Fitch Ratings lowered Spain’s rating to AA+ from AAA on May 28, capping off a month where the escalation of Europe’s debt crisis forced the European Union and the International Monetary Fund to offer as much as 750 billion euros ($913 billion) to countries in danger of financial instability.
The Indonesian rupiah has fallen 1.8 percent and the Philippine peso 3.8 percent in the past month as most Asian currencies slid on concern a disruption in the world’s rebound from last year’s slump will force regional central banks to delay raising interest rates.

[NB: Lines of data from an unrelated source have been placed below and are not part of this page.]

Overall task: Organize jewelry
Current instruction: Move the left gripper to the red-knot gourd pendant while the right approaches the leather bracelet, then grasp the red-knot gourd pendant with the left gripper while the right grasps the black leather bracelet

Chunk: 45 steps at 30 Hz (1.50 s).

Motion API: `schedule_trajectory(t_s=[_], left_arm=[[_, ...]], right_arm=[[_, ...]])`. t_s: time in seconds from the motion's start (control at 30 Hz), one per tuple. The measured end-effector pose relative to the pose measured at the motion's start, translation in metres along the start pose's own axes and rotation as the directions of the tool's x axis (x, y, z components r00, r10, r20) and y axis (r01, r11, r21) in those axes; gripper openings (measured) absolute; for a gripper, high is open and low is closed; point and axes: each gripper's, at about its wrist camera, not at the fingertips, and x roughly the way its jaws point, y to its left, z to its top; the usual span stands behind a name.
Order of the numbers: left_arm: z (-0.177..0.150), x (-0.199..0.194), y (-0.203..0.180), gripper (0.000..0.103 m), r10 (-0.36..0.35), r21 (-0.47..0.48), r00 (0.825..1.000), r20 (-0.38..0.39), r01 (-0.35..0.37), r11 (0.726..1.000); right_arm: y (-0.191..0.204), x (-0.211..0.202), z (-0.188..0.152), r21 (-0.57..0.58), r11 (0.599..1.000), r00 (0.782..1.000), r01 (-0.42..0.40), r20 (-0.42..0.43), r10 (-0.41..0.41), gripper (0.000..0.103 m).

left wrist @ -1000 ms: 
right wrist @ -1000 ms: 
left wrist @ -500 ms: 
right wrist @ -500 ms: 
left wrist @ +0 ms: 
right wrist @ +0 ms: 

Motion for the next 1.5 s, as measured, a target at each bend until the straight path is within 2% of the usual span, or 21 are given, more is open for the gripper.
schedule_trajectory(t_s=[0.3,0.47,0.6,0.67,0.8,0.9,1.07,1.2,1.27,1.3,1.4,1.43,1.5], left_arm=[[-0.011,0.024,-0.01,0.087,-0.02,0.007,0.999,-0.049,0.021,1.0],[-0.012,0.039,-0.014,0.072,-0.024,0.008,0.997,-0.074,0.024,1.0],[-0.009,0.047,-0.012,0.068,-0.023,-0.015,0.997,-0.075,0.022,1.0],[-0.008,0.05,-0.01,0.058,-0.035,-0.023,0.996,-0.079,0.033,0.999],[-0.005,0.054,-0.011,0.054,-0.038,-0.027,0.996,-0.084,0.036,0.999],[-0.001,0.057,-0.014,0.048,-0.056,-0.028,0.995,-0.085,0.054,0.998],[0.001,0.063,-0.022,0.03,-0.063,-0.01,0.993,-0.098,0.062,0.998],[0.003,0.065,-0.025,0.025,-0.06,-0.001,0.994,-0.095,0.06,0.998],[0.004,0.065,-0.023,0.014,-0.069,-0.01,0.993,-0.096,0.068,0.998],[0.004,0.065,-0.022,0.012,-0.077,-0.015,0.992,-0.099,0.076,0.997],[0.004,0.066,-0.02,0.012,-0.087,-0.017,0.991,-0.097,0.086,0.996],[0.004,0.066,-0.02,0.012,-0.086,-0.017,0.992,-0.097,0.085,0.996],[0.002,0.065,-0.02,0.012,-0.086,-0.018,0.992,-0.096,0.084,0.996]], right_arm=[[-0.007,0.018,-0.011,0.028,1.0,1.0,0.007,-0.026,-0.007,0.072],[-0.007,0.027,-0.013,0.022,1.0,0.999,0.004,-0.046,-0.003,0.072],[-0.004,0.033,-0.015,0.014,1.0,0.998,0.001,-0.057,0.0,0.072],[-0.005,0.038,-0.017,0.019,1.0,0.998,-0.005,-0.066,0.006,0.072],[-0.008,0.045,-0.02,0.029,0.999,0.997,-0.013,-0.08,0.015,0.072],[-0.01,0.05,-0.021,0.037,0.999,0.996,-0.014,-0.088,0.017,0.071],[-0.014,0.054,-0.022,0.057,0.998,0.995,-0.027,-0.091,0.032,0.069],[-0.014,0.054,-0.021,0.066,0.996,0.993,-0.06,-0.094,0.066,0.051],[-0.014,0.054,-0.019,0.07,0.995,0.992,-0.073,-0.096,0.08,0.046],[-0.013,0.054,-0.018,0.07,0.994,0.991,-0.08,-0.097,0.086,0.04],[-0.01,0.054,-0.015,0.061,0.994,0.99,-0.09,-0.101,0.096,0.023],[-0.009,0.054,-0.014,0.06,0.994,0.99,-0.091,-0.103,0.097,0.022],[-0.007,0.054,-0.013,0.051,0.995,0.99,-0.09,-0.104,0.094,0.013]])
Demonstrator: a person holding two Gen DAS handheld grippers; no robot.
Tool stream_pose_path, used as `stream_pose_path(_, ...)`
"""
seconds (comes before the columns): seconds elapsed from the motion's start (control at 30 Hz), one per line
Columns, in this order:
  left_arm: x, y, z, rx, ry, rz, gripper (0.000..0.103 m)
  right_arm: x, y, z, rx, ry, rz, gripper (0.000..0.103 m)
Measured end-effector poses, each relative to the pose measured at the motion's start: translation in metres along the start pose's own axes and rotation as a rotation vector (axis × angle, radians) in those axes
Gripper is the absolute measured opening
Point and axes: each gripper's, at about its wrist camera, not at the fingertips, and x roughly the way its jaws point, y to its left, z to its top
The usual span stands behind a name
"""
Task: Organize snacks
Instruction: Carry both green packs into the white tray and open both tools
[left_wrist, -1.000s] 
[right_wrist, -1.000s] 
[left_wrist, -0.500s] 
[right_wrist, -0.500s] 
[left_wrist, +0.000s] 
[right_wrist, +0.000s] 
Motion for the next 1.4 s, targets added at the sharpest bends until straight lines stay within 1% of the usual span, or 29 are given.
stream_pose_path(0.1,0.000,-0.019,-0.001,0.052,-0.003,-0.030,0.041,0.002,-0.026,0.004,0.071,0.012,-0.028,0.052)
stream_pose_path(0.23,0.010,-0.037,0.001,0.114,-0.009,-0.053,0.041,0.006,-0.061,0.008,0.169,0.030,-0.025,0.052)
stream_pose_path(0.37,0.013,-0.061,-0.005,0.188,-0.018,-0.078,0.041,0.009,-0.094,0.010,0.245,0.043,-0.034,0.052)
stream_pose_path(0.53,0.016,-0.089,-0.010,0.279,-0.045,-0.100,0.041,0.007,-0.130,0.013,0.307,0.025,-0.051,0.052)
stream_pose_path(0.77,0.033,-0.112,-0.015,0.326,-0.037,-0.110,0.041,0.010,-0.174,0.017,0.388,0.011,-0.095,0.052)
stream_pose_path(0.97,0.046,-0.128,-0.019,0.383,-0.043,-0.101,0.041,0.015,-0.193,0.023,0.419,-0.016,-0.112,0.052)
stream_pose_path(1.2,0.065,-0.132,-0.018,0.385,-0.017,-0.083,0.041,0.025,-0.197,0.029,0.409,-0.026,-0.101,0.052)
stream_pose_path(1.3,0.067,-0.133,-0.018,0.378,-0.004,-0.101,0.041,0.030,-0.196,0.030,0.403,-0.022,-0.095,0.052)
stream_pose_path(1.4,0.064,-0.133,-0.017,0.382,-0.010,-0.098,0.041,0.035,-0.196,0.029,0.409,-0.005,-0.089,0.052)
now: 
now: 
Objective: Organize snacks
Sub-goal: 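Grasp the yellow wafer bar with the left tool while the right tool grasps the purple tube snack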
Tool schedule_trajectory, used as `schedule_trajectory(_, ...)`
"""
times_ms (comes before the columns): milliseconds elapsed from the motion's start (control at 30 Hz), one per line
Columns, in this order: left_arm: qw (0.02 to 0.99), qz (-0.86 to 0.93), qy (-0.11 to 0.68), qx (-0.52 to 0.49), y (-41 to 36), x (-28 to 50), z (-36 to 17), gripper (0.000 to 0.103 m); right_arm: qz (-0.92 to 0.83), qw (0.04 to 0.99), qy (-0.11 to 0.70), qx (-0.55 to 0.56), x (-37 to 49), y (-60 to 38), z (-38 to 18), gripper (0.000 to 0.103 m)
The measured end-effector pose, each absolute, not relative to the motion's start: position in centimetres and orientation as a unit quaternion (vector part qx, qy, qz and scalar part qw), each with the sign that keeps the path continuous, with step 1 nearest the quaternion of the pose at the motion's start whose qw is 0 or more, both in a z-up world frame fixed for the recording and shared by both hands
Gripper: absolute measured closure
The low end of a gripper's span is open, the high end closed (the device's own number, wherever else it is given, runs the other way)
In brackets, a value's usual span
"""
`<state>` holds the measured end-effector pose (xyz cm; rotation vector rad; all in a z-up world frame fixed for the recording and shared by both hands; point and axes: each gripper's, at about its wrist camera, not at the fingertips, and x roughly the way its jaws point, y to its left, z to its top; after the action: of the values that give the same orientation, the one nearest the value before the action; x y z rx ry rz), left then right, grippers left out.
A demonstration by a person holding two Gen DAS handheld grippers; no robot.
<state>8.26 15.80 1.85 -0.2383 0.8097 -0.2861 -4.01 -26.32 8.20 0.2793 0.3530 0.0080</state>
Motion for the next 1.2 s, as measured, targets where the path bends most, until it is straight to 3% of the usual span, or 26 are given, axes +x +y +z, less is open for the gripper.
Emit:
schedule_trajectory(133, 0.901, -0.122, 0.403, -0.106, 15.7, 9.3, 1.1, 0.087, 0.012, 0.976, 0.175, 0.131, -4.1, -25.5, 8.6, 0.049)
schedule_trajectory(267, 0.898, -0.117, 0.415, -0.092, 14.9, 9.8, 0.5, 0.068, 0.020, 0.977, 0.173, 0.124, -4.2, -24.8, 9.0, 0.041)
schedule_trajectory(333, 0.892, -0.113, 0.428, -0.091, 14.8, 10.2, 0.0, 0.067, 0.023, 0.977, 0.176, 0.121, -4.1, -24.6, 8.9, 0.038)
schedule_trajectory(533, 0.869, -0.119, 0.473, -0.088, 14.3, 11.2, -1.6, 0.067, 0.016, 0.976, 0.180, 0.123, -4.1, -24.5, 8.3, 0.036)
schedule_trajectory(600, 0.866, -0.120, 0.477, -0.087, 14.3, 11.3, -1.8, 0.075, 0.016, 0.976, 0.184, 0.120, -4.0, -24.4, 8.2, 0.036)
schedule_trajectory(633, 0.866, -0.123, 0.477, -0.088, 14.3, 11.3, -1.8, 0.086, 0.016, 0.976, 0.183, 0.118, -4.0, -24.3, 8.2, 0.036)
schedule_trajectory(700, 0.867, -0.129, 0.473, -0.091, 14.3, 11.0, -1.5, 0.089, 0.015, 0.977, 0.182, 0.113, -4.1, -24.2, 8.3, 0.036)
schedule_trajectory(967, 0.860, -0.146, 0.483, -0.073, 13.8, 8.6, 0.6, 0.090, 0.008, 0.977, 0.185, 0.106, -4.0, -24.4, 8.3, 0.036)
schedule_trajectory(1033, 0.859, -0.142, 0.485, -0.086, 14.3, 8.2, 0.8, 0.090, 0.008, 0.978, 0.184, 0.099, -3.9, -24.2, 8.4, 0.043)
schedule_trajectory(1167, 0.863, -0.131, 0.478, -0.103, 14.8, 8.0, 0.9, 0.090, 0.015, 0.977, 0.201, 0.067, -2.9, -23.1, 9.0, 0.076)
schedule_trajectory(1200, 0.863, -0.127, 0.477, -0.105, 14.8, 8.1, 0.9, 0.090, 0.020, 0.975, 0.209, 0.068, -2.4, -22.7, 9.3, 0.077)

“In the face of uncertain global economic prospects and with recovery at different stages and speeds in various parts of the world, together with the flexibility provided by the inflation outlook, the board views as prudent the move to keep policy settings unchanged,” Bangko Sentral Governor Amando Tetangco said yesterday.
The Reserve Bank of Australia maintained its benchmark rate at 4.5 percent this week, after six increases in the previous seven meetings. Thailand’s central bank kept its one-day bond repurchase rate at 1.25 percent, the lowest level since July 2004, after the country’s deadliest political violence in almost two decades.
Indonesia’s inflation averaged 3.8 percent in the first five months of 2010, easing from 7.6 percent in the previous two years, giving the central bank room to delay tightening. The Philippine central bank lowered its 2010 inflation forecast to 4.7 percent from 5.1 percent, and a report today showed consumer prices rose in May at the slowest pace in three months.